── Data provided

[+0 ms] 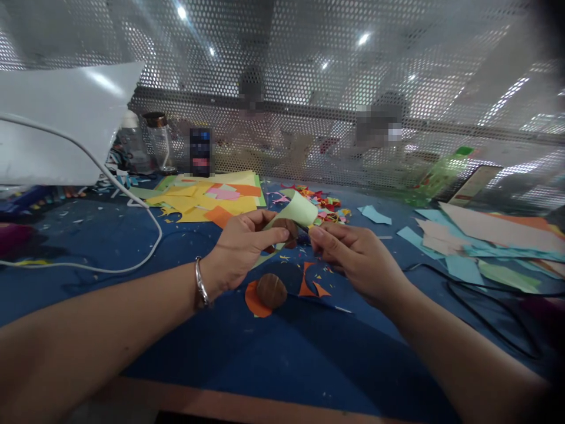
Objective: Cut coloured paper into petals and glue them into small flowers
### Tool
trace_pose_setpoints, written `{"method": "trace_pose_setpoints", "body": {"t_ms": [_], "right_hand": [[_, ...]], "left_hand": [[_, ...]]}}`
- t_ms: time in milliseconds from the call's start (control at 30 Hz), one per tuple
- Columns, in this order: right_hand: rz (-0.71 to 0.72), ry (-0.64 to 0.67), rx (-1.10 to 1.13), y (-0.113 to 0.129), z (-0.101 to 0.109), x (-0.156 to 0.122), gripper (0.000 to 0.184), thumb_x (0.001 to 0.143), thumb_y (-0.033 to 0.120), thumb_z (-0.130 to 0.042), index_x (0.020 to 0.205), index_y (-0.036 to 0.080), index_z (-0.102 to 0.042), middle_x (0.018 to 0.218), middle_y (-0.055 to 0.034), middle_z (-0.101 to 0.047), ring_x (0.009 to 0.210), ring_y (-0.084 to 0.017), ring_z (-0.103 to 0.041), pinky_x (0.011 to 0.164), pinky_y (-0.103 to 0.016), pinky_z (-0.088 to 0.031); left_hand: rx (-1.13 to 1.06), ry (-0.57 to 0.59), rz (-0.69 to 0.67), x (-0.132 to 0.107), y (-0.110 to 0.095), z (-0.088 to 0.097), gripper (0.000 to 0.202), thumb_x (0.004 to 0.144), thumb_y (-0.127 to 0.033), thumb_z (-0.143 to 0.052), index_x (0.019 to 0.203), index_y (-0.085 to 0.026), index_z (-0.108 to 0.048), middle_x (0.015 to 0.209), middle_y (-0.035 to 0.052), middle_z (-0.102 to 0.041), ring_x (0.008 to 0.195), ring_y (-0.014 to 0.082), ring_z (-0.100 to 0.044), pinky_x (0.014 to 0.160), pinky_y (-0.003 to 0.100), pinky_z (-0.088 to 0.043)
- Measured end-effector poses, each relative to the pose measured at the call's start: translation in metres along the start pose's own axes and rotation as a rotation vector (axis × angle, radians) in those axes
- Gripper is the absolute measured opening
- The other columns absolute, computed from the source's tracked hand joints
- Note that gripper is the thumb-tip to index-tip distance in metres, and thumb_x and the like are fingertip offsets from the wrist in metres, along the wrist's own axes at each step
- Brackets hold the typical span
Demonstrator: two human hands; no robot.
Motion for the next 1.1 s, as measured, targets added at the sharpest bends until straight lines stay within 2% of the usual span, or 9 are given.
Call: {"method": "trace_pose_setpoints", "body": {"t_ms": [200, 333, 533, 1100], "right_hand": [[0.012, 0.0, -0.02, -0.0005, 0.0011, 0.0002, 0.048, 0.091, 0.06, -0.053, 0.065, 0.02, -0.053, 0.049, 0.0069, -0.032, 0.043, -0.008, -0.027, 0.041, -0.023, -0.022], [0.026, -0.011, -0.046, 0.0017, 0.0023, -0.0002, 0.049, 0.09, 0.061, -0.053, 0.064, 0.02, -0.053, 0.048, 0.0076, -0.03, 0.042, -0.008, -0.025, 0.041, -0.023, -0.021], [0.041, -0.017, -0.085, 0.0034, 0.004, -0.0002, 0.05, 0.089, 0.063, -0.053, 0.063, 0.019, -0.053, 0.049, 0.0057, -0.035, 0.045, -0.009, -0.03, 0.042, -0.023, -0.026], [0.044, -0.001, -0.127, 0.0055, 0.0023, -0.0004, 0.05, 0.09, 0.062, -0.051, 0.063, 0.02, -0.052, 0.049, 0.0064, -0.034, 0.044, -0.008, -0.029, 0.041, -0.023, -0.024]], "left_hand": [[-0.037, 0.02, -0.002, 0.0005, 0.0011, -0.0015, 0.016, 0.065, -0.014, -0.079, 0.076, -0.014, -0.067, 0.067, -0.0014, -0.067, 0.057, 0.0081, -0.058, 0.057, 0.022, -0.04], [0.008, 0.031, -0.006, 0.0019, 0.001, -0.0007, 0.015, 0.066, -0.015, -0.078, 0.077, -0.013, -0.067, 0.065, 0.0, -0.068, 0.058, 0.0089, -0.058, 0.057, 0.022, -0.04], [0.065, 0.033, 0.01, 0.0012, 0.0003, -0.0005, 0.016, 0.065, -0.017, -0.078, 0.077, -0.012, -0.068, 0.066, 0.0019, -0.069, 0.061, 0.0104, -0.058, 0.059, 0.023, -0.04], [-0.005, 0.006, 0.05, 0.0015, 0.0052, -0.0004, 0.008, 0.066, -0.009, -0.075, 0.07, -0.012, -0.068, 0.061, -0.0015, -0.066, 0.052, 0.0066, -0.052, 0.06, 0.023, -0.042]]}}
Point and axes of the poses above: each hand's wrist, its own x-axis towards the middle knuckle, its own z-axis out of the back of the hand, y = z × x, the point moved 9 cm from there along x, towards the middle knuckle
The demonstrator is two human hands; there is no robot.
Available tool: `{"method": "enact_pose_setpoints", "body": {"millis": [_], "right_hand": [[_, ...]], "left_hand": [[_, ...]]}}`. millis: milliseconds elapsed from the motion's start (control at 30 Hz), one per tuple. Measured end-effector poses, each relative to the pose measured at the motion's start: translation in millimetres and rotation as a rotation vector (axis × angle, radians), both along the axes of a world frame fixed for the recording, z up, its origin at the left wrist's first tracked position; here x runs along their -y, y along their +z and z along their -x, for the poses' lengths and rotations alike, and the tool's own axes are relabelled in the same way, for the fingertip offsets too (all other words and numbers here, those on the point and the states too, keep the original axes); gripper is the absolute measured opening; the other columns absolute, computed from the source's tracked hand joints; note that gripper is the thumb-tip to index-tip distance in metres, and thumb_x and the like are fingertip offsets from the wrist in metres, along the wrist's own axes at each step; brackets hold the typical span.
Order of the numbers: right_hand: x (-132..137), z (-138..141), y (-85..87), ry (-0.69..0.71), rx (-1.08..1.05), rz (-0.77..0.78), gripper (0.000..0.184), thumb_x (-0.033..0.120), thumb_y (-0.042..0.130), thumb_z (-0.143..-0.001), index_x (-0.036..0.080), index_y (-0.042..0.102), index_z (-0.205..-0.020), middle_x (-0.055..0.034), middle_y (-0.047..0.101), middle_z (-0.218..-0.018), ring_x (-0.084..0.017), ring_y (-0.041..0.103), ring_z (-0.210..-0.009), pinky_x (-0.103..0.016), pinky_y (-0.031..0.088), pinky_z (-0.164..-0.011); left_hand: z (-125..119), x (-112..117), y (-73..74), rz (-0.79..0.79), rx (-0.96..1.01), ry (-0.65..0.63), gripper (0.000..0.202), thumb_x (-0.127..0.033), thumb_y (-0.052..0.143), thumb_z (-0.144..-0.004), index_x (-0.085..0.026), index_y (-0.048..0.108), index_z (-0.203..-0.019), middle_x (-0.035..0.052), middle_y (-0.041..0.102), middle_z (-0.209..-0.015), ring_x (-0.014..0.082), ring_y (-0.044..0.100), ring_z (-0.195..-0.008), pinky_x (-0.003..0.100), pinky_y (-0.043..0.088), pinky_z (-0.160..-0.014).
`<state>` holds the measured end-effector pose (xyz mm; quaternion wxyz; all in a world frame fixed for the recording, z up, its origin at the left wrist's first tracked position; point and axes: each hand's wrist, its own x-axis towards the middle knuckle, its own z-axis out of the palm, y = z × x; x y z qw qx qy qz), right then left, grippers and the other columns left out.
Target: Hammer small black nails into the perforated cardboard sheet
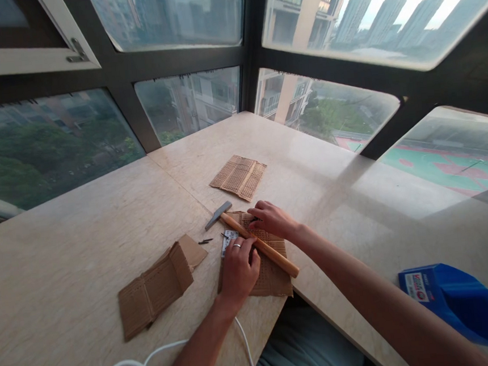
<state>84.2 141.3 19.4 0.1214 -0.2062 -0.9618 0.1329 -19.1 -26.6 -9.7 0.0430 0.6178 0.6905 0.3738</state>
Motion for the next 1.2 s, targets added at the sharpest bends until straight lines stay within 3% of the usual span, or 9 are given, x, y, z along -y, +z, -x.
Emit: {"method": "enact_pose_setpoints", "body": {"millis": [133,433,567,667,867,1000,1067,1200], "right_hand": [[3,1,-6.0,0.018,0.001,-0.011,0.013,0.015,0.062,-0.091,0.015,0.072,-0.082,-0.0067,0.059,-0.082,-0.018,0.055,-0.078,-0.027,0.044,-0.070],[-5,-3,9.1,0.202,-0.015,0.048,0.018,0.008,0.061,-0.088,0.019,0.072,-0.079,-0.0040,0.064,-0.088,-0.017,0.056,-0.086,-0.024,0.042,-0.075],[-4,2,4.2,0.058,-0.077,0.104,0.021,0.003,0.059,-0.085,0.017,0.073,-0.077,-0.0045,0.066,-0.083,-0.015,0.058,-0.075,-0.024,0.043,-0.071],[1,7,4.9,-0.086,-0.141,0.141,0.019,0.009,0.057,-0.089,0.015,0.074,-0.083,-0.0072,0.068,-0.083,-0.015,0.060,-0.073,-0.025,0.045,-0.070],[-1,9,9.3,-0.225,-0.183,0.236,0.017,0.007,0.064,-0.082,0.018,0.077,-0.080,-0.0045,0.072,-0.081,-0.015,0.065,-0.073,-0.025,0.049,-0.072],[-10,6,3.7,-0.354,-0.201,0.298,0.020,0.007,0.060,-0.082,0.015,0.077,-0.087,-0.0038,0.073,-0.073,-0.014,0.066,-0.061,-0.024,0.052,-0.061],[-11,5,2.7,-0.373,-0.203,0.315,0.020,0.007,0.060,-0.082,0.015,0.077,-0.089,-0.0039,0.074,-0.072,-0.015,0.066,-0.059,-0.023,0.052,-0.058],[-7,6,9.5,-0.291,-0.197,0.308,0.019,0.005,0.064,-0.078,0.018,0.078,-0.081,-0.0038,0.075,-0.079,-0.016,0.067,-0.071,-0.024,0.051,-0.070]], "left_hand": [[0,0,0.4,-0.007,0.002,0.006,0.024,-0.010,0.053,-0.087,-0.018,0.063,-0.107,0.0078,0.066,-0.095,0.0256,0.059,-0.096,0.045,0.052,-0.089],[-1,0,0.8,0.005,0.037,0.007,0.027,-0.008,0.053,-0.086,-0.018,0.062,-0.109,0.0078,0.065,-0.096,0.0248,0.058,-0.096,0.045,0.052,-0.091],[-2,0,3.7,0.030,-0.003,0.009,0.029,-0.008,0.054,-0.085,-0.019,0.063,-0.110,0.0074,0.064,-0.097,0.0246,0.058,-0.096,0.045,0.051,-0.091],[-3,0,5.5,0.054,-0.059,0.006,0.034,-0.008,0.054,-0.084,-0.020,0.065,-0.114,0.0074,0.063,-0.095,0.0251,0.056,-0.095,0.045,0.052,-0.089],[-2,0,7.1,0.088,-0.108,0.001,0.039,-0.010,0.057,-0.083,-0.022,0.065,-0.119,0.0071,0.061,-0.093,0.0248,0.056,-0.092,0.044,0.051,-0.087],[-4,1,7.9,0.094,-0.100,0.001,0.038,-0.011,0.056,-0.084,-0.021,0.065,-0.120,0.0075,0.061,-0.094,0.0252,0.055,-0.094,0.044,0.051,-0.088],[-4,1,7.8,0.094,-0.096,-0.002,0.038,-0.011,0.056,-0.085,-0.021,0.064,-0.120,0.0074,0.061,-0.094,0.0252,0.055,-0.094,0.044,0.050,-0.088],[-4,1,7.5,0.102,-0.103,0.002,0.037,-0.012,0.056,-0.085,-0.021,0.064,-0.120,0.0074,0.061,-0.095,0.0257,0.055,-0.094,0.045,0.050,-0.088]]}}
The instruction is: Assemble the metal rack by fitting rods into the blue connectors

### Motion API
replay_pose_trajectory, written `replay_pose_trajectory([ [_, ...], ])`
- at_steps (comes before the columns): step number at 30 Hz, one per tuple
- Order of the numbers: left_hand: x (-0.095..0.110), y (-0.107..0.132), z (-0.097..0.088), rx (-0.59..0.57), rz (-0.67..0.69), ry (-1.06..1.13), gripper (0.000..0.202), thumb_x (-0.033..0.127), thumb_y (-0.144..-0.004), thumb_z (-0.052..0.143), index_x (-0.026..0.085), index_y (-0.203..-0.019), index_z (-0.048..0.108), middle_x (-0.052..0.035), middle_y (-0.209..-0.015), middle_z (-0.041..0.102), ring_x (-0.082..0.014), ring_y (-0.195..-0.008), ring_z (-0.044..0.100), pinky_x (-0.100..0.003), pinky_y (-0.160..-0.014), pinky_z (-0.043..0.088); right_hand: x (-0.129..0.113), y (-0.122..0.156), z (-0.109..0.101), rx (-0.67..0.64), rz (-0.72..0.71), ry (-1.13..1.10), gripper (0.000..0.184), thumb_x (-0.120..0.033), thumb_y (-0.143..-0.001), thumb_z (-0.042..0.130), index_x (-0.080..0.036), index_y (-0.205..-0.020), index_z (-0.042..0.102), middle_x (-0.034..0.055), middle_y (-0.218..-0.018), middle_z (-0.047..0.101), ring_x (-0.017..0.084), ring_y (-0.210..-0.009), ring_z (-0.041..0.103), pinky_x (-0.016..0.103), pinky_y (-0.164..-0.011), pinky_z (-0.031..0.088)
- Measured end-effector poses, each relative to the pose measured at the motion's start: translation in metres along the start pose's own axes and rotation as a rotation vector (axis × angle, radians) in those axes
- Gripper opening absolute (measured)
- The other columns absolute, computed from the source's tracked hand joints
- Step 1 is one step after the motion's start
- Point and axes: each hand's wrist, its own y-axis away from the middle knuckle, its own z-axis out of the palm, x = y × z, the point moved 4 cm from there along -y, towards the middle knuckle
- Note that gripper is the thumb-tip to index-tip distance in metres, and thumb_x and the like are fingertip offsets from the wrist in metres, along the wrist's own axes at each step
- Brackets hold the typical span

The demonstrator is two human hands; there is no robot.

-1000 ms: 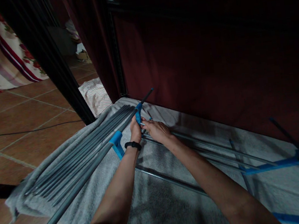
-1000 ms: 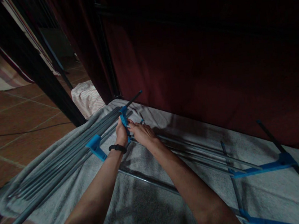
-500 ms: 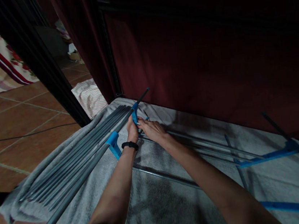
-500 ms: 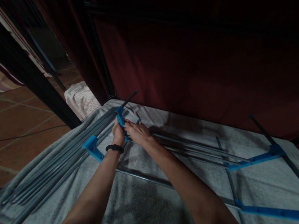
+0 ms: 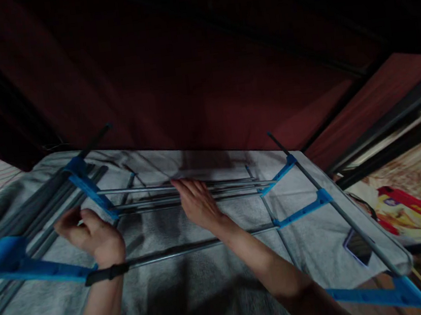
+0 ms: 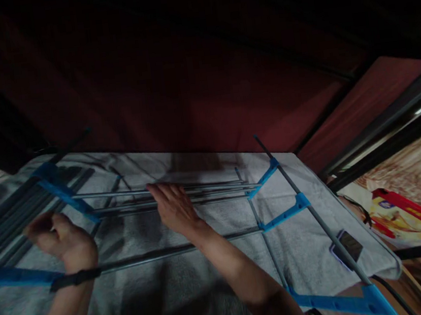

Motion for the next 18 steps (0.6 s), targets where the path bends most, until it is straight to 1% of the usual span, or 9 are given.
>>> replay_pose_trajectory([
  [2,0.017,0.008,0.023,-0.057,0.082,-0.114,0.040,0.048,-0.093,0.045,0.018,-0.111,0.062,-0.0124,-0.105,0.066,-0.0316,-0.106,0.059,-0.049,-0.090,0.047,0.037,0.043,-0.001,0.126,0.212,-0.079,0.046,-0.017,-0.095,0.033,-0.022,-0.138,0.047,0.0107,-0.135,0.055,0.021,-0.126,0.047,0.038,-0.108,0.037],
  [4,0.029,0.015,0.046,-0.111,0.161,-0.228,0.038,0.043,-0.091,0.049,0.019,-0.119,0.061,-0.0136,-0.113,0.065,-0.0332,-0.112,0.057,-0.051,-0.094,0.045,0.084,0.088,-0.001,0.297,0.484,-0.160,0.038,-0.020,-0.092,0.034,-0.020,-0.125,0.053,0.0121,-0.122,0.059,0.022,-0.119,0.051,0.040,-0.103,0.042],
  [6,0.037,0.020,0.066,-0.155,0.235,-0.342,0.041,0.037,-0.090,0.050,0.020,-0.127,0.057,-0.0148,-0.121,0.062,-0.0343,-0.118,0.055,-0.053,-0.099,0.043,0.133,0.131,-0.003,0.481,0.808,-0.207,0.036,-0.021,-0.088,0.034,-0.018,-0.120,0.051,0.0132,-0.117,0.059,0.023,-0.112,0.055,0.038,-0.096,0.047],
  [7,0.040,0.021,0.075,-0.176,0.274,-0.398,0.043,0.034,-0.091,0.050,0.021,-0.131,0.055,-0.0154,-0.125,0.060,-0.0345,-0.121,0.053,-0.053,-0.101,0.041,0.156,0.148,-0.006,0.551,0.941,-0.216,0.038,-0.022,-0.086,0.035,-0.017,-0.121,0.049,0.0140,-0.116,0.058,0.022,-0.109,0.056,0.037,-0.093,0.049],
  [8,0.041,0.020,0.085,-0.203,0.314,-0.452,0.044,0.031,-0.091,0.049,0.021,-0.134,0.053,-0.0160,-0.129,0.058,-0.0343,-0.124,0.051,-0.053,-0.103,0.040,0.176,0.162,-0.009,0.606,1.028,-0.215,0.041,-0.024,-0.084,0.037,-0.016,-0.123,0.047,0.0150,-0.118,0.057,0.023,-0.110,0.056,0.037,-0.093,0.049],
  [10,0.042,0.014,0.106,-0.286,0.397,-0.542,0.047,0.027,-0.093,0.046,0.021,-0.139,0.049,-0.0166,-0.136,0.055,-0.0332,-0.129,0.048,-0.052,-0.107,0.037,0.209,0.178,-0.020,0.726,1.100,-0.208,0.052,-0.026,-0.081,0.039,-0.013,-0.131,0.042,0.0181,-0.128,0.052,0.024,-0.117,0.053,0.037,-0.098,0.047],
  [12,0.040,0.003,0.128,-0.390,0.462,-0.600,0.046,0.026,-0.094,0.046,0.020,-0.139,0.050,-0.0167,-0.136,0.056,-0.0323,-0.127,0.050,-0.051,-0.108,0.035,0.232,0.180,-0.029,0.795,1.084,-0.239,0.062,-0.027,-0.078,0.041,-0.010,-0.138,0.036,0.0204,-0.139,0.045,0.024,-0.125,0.049,0.038,-0.104,0.043],
  [15,0.032,-0.010,0.153,-0.538,0.473,-0.659,0.036,0.027,-0.095,0.046,0.020,-0.127,0.060,-0.0149,-0.116,0.067,-0.0309,-0.109,0.061,-0.048,-0.099,0.041,0.252,0.170,-0.035,0.779,0.990,-0.343,0.068,-0.026,-0.077,0.041,-0.012,-0.143,0.033,0.0184,-0.142,0.046,0.022,-0.125,0.051,0.038,-0.107,0.041],
  [18,0.024,-0.012,0.161,-0.630,0.441,-0.684,0.029,0.031,-0.097,0.043,0.022,-0.110,0.067,-0.0113,-0.101,0.071,-0.0280,-0.093,0.066,-0.041,-0.084,0.046,0.261,0.159,-0.034,0.750,0.909,-0.428,0.063,-0.026,-0.077,0.039,-0.015,-0.140,0.037,0.0147,-0.132,0.057,0.019,-0.115,0.058,0.038,-0.102,0.044],
])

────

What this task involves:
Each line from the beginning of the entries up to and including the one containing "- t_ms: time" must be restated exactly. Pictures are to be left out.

Response to this task:
[+0 ms] 
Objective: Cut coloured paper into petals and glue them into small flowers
### Tool
trace_pose_setpoints, written `{"method": "trace_pose_setpoints", "body": {"t_ms": [_], "right_hand": [[_, ...]], "left_hand": [[_, ...]]}}`
- t_ms: time in milliseconds from the call's start (control at 30 Hz), one per tuple

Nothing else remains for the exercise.